__How to complete this task__: Reproduce the lines below exactly. Skip images.

*** Opening of Available data ***

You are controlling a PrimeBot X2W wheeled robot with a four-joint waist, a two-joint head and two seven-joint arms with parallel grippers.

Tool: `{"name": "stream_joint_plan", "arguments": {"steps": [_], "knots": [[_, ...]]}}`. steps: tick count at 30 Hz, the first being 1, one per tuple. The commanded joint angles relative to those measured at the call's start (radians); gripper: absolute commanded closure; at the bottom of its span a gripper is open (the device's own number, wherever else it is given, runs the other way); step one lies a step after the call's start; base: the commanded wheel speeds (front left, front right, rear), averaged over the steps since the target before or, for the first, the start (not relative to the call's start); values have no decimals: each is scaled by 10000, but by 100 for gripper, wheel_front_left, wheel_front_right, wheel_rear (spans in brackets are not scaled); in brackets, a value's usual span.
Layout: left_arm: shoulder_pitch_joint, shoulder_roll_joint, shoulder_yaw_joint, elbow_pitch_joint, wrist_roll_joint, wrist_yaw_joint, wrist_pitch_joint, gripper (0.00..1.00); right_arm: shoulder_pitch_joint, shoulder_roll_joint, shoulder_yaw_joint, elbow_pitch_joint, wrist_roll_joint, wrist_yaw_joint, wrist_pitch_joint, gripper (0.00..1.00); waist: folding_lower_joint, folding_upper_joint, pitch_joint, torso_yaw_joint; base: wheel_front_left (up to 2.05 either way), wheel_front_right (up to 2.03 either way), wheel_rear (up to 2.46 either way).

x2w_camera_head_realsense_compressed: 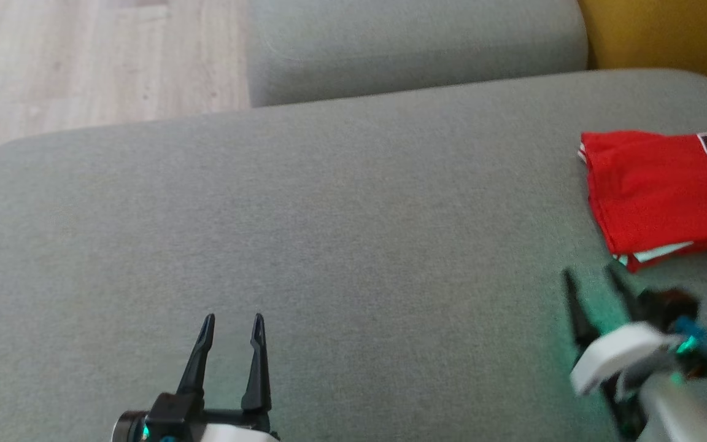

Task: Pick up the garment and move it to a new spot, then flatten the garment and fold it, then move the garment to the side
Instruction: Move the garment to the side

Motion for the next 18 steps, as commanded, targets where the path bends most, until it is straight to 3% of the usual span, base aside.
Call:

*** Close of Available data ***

__Response to this exercise__:
You are controlling a PrimeBot X2W wheeled robot with a four-joint waist, a two-joint head and two seven-joint arms with parallel grippers.

Tool: `{"name": "stream_joint_plan", "arguments": {"steps": [_], "knots": [[_, ...]]}}`. steps: tick count at 30 Hz, the first being 1, one per tuple. The commanded joint angles relative to those measured at the call's start (radians); gripper: absolute commanded closure; at the bottom of its span a gripper is open (the device's own number, wherever else it is given, runs the other way); step one lies a step after the call's start; base: the commanded wheel speeds (front left, front right, rear), averaged over the steps since the target before or, for the first, the start (not relative to the call's start); values have no decimals: each is scaled by 10000, but by 100 for gripper, wheel_front_left, wheel_front_right, wheel_rear (spans in brackets are not scaled); in brackets, a value's usual span.
Layout: left_arm: shoulder_pitch_joint, shoulder_roll_joint, shoulder_yaw_joint, elbow_pitch_joint, wrist_roll_joint, wrist_yaw_joint, wrist_pitch_joint, gripper (0.00..1.00); right_arm: shoulder_pitch_joint, shoulder_roll_joint, shoulder_yaw_joint, elbow_pitch_joint, wrist_roll_joint, wrist_yaw_joint, wrist_pitch_joint, gripper (0.00..1.00); waist: folding_lower_joint, folding_upper_joint, pitch_joint, torso_yaw_joint; base: wheel_front_left (up to 2.05 either way), wheel_front_right (up to 2.03 either way), wheel_rear (up to 2.46 either way).

x2w_camera_head_realsense_compressed: 

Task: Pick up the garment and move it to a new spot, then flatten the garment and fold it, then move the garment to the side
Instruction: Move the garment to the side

Motion for the next 18 steps, as commanded, targets where the path bends most, until it is straight to 3% of the usual span, base aside.
Call:

That is the complete answer.